While I laughed it off to Tim, I was crying on the inside and he sensed that. My pain was so intense that it took me back to when I was first diagnosed. I bounced from bed to couch tossing and turning, trying to position myself just right so that I could breathe with a little less pain. As I played the events over in my head I again realized that I seemed to be putting more trust in my regular doctor than I was putting in God. Because if I truly was giving God the glory then it should not matter which doctor I see…God is going to provide who I need and what I need…when I need it.

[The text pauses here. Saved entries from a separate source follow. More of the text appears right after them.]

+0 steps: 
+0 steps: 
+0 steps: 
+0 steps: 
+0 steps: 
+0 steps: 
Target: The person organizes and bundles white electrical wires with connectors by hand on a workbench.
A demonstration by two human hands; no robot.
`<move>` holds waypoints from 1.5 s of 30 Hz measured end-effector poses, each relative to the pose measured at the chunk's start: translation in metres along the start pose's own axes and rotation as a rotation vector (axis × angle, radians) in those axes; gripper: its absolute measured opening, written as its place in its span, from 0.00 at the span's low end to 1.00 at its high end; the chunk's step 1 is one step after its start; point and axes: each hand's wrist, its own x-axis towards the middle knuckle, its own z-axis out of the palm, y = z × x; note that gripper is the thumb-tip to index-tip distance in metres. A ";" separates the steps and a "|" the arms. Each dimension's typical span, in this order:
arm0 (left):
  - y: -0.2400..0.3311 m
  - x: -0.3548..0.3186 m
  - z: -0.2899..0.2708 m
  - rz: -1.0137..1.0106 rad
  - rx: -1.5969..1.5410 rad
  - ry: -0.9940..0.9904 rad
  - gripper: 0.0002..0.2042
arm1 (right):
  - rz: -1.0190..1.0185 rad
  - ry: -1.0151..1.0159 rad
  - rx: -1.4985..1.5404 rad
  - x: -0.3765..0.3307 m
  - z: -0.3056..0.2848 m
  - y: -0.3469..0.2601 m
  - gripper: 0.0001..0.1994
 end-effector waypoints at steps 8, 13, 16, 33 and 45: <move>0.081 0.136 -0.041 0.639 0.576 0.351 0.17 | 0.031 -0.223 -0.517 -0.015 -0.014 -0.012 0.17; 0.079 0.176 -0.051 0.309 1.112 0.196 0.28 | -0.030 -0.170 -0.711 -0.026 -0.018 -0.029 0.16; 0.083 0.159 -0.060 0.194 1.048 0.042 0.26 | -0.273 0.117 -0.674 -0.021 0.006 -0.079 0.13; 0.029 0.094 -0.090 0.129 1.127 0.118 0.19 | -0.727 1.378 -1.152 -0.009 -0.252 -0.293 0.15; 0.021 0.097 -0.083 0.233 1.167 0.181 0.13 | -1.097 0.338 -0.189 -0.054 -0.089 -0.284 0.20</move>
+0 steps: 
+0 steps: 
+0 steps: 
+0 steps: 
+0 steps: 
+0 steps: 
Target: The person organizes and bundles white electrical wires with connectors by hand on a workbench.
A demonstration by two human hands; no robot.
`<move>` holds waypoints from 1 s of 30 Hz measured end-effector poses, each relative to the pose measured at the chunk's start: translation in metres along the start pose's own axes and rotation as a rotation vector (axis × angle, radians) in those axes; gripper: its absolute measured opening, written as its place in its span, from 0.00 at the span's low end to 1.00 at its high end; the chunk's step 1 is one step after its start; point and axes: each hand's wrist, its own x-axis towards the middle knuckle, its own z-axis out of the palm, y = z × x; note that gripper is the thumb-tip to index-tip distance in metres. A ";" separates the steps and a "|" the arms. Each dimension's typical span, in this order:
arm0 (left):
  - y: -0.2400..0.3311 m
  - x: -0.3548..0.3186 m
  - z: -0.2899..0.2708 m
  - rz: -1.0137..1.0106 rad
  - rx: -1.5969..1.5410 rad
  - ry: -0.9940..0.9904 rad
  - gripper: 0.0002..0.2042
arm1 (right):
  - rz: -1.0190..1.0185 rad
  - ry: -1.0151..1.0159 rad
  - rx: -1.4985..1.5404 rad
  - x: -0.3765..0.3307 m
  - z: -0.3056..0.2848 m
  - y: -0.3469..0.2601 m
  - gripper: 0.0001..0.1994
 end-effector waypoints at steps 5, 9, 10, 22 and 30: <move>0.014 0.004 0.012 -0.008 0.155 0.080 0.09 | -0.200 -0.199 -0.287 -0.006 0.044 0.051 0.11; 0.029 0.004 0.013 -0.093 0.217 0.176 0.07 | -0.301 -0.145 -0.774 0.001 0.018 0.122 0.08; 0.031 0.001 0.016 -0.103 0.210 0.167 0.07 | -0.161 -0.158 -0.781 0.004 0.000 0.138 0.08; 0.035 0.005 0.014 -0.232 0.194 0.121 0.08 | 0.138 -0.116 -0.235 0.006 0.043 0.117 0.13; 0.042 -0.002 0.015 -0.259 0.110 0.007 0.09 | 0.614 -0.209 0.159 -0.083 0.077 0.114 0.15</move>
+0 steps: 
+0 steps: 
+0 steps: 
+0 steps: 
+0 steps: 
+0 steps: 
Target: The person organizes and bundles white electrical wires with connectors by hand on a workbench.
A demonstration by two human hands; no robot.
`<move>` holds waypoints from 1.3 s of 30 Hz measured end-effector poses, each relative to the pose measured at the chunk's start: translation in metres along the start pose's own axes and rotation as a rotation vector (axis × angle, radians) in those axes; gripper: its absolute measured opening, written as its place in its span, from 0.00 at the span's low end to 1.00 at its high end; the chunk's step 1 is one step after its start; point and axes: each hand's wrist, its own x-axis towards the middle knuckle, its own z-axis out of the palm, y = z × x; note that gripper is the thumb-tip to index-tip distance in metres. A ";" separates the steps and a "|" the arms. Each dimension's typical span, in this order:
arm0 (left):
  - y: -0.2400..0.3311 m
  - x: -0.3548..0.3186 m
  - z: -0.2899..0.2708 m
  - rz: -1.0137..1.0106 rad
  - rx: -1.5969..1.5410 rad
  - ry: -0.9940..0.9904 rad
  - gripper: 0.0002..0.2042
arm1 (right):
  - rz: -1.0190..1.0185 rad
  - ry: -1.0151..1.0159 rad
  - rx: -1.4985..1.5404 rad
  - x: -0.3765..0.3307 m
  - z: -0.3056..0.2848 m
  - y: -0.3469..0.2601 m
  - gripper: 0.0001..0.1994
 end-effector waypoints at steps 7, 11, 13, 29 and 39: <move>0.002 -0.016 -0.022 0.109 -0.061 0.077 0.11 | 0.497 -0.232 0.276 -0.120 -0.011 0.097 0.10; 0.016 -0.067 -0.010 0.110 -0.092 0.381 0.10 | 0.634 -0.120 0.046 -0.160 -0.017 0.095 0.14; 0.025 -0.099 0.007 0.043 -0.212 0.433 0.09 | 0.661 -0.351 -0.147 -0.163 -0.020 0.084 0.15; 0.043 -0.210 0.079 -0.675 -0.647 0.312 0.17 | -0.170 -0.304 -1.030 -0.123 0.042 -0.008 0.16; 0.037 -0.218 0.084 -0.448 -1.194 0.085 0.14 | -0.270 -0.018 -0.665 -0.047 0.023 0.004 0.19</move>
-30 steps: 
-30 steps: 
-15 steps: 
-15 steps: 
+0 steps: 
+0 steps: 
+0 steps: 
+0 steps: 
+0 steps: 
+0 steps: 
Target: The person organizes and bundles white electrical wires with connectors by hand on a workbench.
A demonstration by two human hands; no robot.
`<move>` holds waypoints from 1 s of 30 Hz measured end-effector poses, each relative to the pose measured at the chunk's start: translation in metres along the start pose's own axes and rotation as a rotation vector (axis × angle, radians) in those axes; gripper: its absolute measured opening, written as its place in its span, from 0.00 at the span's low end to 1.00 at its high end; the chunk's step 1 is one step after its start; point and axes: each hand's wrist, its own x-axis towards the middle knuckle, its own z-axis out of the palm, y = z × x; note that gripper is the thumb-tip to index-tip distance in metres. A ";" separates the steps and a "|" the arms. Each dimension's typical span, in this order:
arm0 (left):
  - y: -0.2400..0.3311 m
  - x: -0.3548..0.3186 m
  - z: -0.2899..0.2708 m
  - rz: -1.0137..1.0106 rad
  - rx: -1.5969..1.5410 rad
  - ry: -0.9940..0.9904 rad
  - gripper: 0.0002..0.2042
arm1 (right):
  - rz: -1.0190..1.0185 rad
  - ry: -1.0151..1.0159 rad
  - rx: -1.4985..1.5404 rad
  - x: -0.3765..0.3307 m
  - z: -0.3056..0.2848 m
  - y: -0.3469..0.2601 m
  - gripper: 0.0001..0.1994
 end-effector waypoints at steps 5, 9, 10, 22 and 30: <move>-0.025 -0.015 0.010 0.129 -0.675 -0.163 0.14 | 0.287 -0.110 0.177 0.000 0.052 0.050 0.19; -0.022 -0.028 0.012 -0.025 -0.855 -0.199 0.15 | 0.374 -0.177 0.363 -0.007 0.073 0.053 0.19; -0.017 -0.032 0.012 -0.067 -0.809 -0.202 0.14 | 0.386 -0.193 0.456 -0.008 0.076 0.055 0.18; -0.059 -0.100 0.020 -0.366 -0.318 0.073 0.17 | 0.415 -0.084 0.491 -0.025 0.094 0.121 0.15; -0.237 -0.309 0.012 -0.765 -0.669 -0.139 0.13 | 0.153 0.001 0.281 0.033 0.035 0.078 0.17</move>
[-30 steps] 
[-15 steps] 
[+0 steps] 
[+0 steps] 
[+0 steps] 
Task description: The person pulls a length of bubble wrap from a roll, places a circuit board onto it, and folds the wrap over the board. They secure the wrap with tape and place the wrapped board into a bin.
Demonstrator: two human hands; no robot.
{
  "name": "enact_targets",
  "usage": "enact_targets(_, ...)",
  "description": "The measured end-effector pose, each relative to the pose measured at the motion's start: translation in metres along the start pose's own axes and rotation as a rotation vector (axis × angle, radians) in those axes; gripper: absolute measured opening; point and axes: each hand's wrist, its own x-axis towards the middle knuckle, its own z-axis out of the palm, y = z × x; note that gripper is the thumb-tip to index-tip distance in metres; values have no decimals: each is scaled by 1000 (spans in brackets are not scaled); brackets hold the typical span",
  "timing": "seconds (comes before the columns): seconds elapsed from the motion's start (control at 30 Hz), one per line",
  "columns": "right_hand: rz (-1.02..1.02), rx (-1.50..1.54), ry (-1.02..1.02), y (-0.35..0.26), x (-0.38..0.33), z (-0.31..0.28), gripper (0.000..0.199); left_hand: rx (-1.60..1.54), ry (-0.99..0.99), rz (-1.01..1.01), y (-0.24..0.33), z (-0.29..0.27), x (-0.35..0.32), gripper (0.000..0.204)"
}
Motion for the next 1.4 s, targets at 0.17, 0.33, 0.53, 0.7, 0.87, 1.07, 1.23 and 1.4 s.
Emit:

It’s now been over a week since my procedure and I am finally starting to feel life back in this old body of mine! I am so thankful that I continue to have these opportunities…as hard as they might be…to re-examine exactly where my heart is. I am grateful for God’s mercy as He hears my cries and wraps his love around me through people like you who send me messages of encouragement and through my church family who provides meals and prayers and love for my kiddos. I am also thankful for those of you who truly understand the reason why I share my story with you! I have said this from day one, I do not share looking for pity but I share because I want you to know you are not alone! I want God to use my story to encourage you just like some of your stories have encouraged me…

After talking with my doctor, my disease does not seem to be progressing which I am extremely thankful for but there is a chance the stents just aren’t holding up like they used to so I may need to get new ones. I am scheduled for another venogram with possible angioplasty in December…two days after my birthday.

Until then, I am just taking it one day at a time and we will see what December brings…or maybe January after we get back home from our holiday vacay.😉

Hope you all are staying healthy and can enjoy the holiday season with family and friends!